Le Centre d’études diocésain Alger a abrité, jeudi, une conférence dédiée à certains aspects de l’œuvre de Martin Heidegger, un penseur cité comme « l’un des principaux philosophes occidentaux du XXe siècle ».

Il a été le premier, du moins en Occident, à conceptualiser ce qui reste de l’étude de la phénoménologie, en déclarant dans un ouvrage, resté célèbre, intitulé Etre et temps, publié en 1927, que « la vérité ne résidait pas dans la proposition logique mais dans la chose elle-même ». La rencontre a été organisée dans le cadre de l’évènement « La Nuit des idées » par le réseau des instituts français dans une quarantaine de villes du monde avec pour objectif de promouvoir le débat et la libre circulation des idées en impliquant différents acteurs culturels et associatifs. Spécialiste de la philosophie occidentale contemporaine, et tout particulièrement de l’étude du travail des penseurs allemands, à l’image d’Emmanuel Kant, Friedrich Nietzsche ou Martin Heidegger, Naïma Hadj Abderrahmane, maître de conférences à l’université de Bouzaréah, qui a animé le débat, nous a expliqué en marge de la rencontre qu’elle orientait ses recherches vers d’autres philosophies. « Depuis quelques années, je m’intéresse à la philosophie d’Al Kindi (…) alors qu’auparavant, je ne m’étais spécialisée que dans la pensée de philosophes allemands, tels que Kant, Nietzsche ou Heidegger. » L’un des aspects importants de la rencontre, dont la thématique a été choisie et coordonnée jeudi entre la conférencière et les responsable de la bibliothèque du Centre, aura également été d’apporter un regard nouveau sur la pensée grecque que Heidegger a largement citée. «La lecture de Martin Heidegger m’a permis de découvrir la pensée grecque sous un autre angle (…) En fait, la philosophie grecque nous avait été enseignée à l’université d’une manière scolaire.

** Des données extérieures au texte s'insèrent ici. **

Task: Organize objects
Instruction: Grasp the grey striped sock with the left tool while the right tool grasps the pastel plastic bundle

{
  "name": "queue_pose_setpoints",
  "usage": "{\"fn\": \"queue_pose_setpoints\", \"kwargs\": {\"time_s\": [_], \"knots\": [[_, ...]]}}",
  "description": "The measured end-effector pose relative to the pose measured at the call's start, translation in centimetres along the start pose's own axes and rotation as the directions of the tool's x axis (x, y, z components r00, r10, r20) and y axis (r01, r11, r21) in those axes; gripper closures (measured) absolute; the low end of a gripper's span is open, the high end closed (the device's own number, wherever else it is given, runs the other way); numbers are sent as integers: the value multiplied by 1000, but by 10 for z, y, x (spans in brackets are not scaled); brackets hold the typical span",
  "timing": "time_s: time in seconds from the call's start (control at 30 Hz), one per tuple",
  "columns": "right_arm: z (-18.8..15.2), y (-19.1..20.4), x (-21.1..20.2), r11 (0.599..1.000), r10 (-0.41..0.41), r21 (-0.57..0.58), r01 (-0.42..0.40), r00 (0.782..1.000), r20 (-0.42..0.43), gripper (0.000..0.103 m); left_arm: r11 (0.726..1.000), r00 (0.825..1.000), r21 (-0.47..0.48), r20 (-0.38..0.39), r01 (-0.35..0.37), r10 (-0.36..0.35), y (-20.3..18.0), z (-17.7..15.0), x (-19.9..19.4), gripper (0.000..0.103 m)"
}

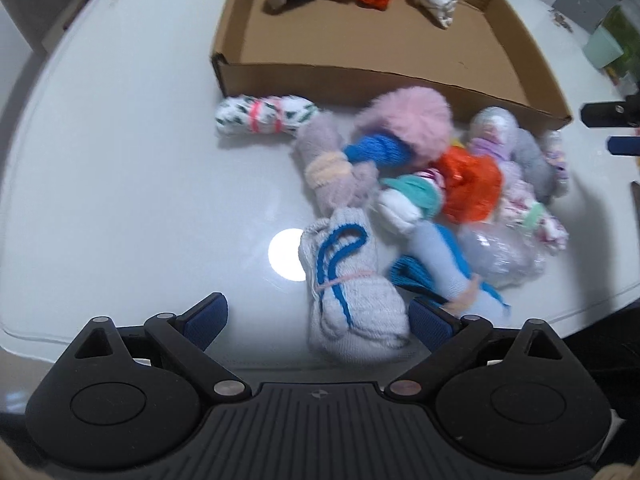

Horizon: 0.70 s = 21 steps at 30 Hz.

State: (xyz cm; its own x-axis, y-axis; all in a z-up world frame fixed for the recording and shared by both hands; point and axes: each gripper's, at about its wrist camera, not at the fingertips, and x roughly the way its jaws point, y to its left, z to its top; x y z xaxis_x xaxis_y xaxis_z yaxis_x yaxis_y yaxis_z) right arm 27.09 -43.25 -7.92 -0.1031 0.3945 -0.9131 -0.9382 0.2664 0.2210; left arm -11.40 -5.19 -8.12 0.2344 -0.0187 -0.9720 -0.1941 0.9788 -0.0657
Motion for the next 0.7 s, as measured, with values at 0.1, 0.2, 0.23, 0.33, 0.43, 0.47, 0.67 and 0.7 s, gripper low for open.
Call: {"fn": "queue_pose_setpoints", "kwargs": {"time_s": [0.1,0.2,0.23,0.33,0.43,0.47,0.67,0.7], "knots": [[-5,-3,1,1000,-13,-1,13,1000,-22,13,1000,1000,-9,3,-16,16,4,1,4,7],[-10,-5,8,999,-45,-11,44,998,-51,19,1000,1000,-15,-3,-16,16,6,1,8,17],[-10,-5,12,999,-52,-12,52,996,-65,25,1000,1000,-22,-8,-12,12,8,0,9,21],[-13,-3,19,999,-42,-15,40,994,-98,29,1000,1000,-27,-15,-8,8,11,-4,12,26],[-14,1,24,999,-50,-28,47,993,-110,31,1000,1000,-20,-13,-3,3,10,-5,12,31],[-14,1,26,999,-47,-27,45,992,-117,33,1000,1000,-19,-9,0,0,10,-5,12,36],[-15,-3,33,999,-48,-4,48,988,-145,44,1000,1000,-20,5,15,-15,12,-9,8,46],[-15,-4,33,999,-45,0,46,989,-143,46,1000,1000,-20,6,16,-16,12,-9,8,46]]}}
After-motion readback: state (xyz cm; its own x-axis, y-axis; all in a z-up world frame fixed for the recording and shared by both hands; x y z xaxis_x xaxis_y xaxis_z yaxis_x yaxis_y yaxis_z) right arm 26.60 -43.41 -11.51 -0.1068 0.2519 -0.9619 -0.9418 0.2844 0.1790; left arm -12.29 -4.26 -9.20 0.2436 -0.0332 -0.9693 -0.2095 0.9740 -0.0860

C’est donc grâce à Heidegger que je me suis intéressée aux présocratiques, à Platon et surtout à Aristote (…)», dira Mme Hadj Abderrahmane. Elle ajoute : «Aujourd’hui, je partage et j’enseigne leurs textes à mes étudiants.» La rencontre a également permis de transmettre quelques notions de la pensée de Heidegger à un public visiblement très intéressé par le sujet. Il y a lieu de souligner que Mme Naïma Hadj Abderrahmane est également présidente du bureau d’Alger de l’Association algérienne des études philosophiques, présidée par le docteur Omar Boussaha. Une structure qui organise deux fois par mois des rencontres dédiées à différents sujets. La prochaine rencontre, prévue aujourd’hui au centre Mustapha-Kateb dépendant de l’Etablissement art et culture de la wilaya d’Alger, sera animée par l’auteur Amine Zaoui.